Даромила сжала плотно губы, теперь даже и не знала, как быть. С ними, конечно, будет безопаснее. Хотела ведь идти в другое племя, там искать пристанище, но Ярополк, хоть и не выезжает из своих земель, может же послать за ней и своих людей, а те найдут её быстро. Уйти на юг безопасней, только вот… Даромила нахмурилась, вновь вспоминая княжича. Думать сейчас было тяжело, голова раскалывалась и была чугунной, княгиню ещё лихорадило. Хотелось просто поскорее выбраться отсюда. И выбирать, с кем, уж не для неё ныне, верно боги рассудили по-своему, и лучше последовать их воле. И как там княжич? Ярополка она знала, любил он похвастать своей властью да пир затеять, отпустит ли так скоро? Даромила вдруг вспомнила золовку, и тут как стрелой пронзило нехорошее чувство. Та ведь затеяла что-то, ведь приглянулся ей гость. Даромила качнула головой.

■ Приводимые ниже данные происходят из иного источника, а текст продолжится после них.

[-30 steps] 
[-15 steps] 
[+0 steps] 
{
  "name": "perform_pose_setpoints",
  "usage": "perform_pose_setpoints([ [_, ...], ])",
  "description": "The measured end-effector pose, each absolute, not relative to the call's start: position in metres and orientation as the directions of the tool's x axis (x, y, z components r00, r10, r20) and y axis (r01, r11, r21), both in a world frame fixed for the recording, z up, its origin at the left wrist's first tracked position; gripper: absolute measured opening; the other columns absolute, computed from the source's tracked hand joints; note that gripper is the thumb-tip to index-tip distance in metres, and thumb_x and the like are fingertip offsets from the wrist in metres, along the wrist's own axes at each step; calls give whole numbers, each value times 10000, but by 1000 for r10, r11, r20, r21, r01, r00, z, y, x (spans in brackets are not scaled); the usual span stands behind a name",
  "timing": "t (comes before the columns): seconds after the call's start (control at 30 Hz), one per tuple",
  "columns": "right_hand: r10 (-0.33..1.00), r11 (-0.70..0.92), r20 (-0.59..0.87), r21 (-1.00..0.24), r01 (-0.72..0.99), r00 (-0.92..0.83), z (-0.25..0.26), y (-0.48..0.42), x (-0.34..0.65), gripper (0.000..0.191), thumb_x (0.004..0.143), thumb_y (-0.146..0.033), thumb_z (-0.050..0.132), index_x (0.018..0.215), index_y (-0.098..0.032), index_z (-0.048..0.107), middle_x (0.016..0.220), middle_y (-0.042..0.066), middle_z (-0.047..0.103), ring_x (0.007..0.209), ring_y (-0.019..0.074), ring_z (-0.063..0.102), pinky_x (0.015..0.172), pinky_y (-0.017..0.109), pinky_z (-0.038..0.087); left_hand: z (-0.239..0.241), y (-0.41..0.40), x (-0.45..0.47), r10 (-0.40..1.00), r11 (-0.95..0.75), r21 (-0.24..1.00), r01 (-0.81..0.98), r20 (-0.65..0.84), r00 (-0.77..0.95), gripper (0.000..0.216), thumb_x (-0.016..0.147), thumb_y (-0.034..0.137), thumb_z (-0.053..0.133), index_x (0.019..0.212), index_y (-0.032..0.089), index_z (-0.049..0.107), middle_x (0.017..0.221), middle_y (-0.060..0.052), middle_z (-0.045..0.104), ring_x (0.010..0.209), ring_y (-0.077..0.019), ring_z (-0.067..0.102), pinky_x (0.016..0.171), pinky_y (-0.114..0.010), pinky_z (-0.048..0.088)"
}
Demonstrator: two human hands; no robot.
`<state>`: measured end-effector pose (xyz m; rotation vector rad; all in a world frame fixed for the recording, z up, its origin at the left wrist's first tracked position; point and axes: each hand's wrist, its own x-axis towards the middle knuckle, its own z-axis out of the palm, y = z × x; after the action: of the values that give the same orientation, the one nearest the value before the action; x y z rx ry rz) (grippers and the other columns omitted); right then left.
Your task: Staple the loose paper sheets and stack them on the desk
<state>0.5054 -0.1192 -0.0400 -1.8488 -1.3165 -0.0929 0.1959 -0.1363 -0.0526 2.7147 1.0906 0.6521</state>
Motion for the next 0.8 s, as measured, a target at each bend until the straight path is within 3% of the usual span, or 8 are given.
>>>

— Поедем с ними, — ответила, прогоняя скверные мысли. — А там посмотрим.
Божана, удовлетворившись ответом, отсела.
Вернулась Ладимира, принеся еду.
— Поешь, княгиня, — поднесла чашу девка.
— Нет, не хочу.
— Дорога дальняя, ещё не знаем, когда удастся сесть за трапезу, — предупредила она.
— Верно говоришь, Ладимира, — подхватила Божана, обращая укоризненный взгляд на Даромилу. — Ты бы поела, сил нужно набраться.
Княгиня, посмотрев на повитуху, всё же поднялась, прошла к столу. Когда женщины закончили трапезничать, стали потихоньку собираться в дорогу. Внутри тяжестью разлилось равнодушие, словно комок мокрого снега. Не думала, что станет вот так прятаться от людей и бежать, куда глаза глядят, но разъедающая тоска, что брала её в княжеских хоромах, вдруг отпустила. В груди больше не щемило от пустоты и сожаления, что не сложилась её жизнь, что не достойная она жена. И, наверное, это тоже неправильно, но было всё равно, что происходит кругом и с ней. Побыстрее бы оказаться подальше от этого места — это всё, чего хотелось ей. Мысль о том, что она может вновь попасть в руки Ярополка, продрала душу.
Одевшись в кожух и закутавшись в платок, она вновь стала похожа на простую селянку, а с ссадинами на лице — так и вовсе на несчастную женщину, которая внимания никакого не достойна. Благо спину уже так не дёргало болью, как вчера, подсохли ранки, но всё одно резких движений не позволяли делать.
В горнице их ждали. Один из дружинников княжича, рослый, осанистый с живыми взглядом, из-под мехового плаща рукоять меча выглядывала, выдавая в нём непростого человека, и с ним юноша с рыжеватыми вихрами и синими глазами. Оба, сняв шапки, преклонили головы, когда Даромила вышла из дверей, юноша — куда ниже.
— Доброго здравия, княгиня. Меня Жданом звать, — представился воин. — Велено мне вас сопровождать.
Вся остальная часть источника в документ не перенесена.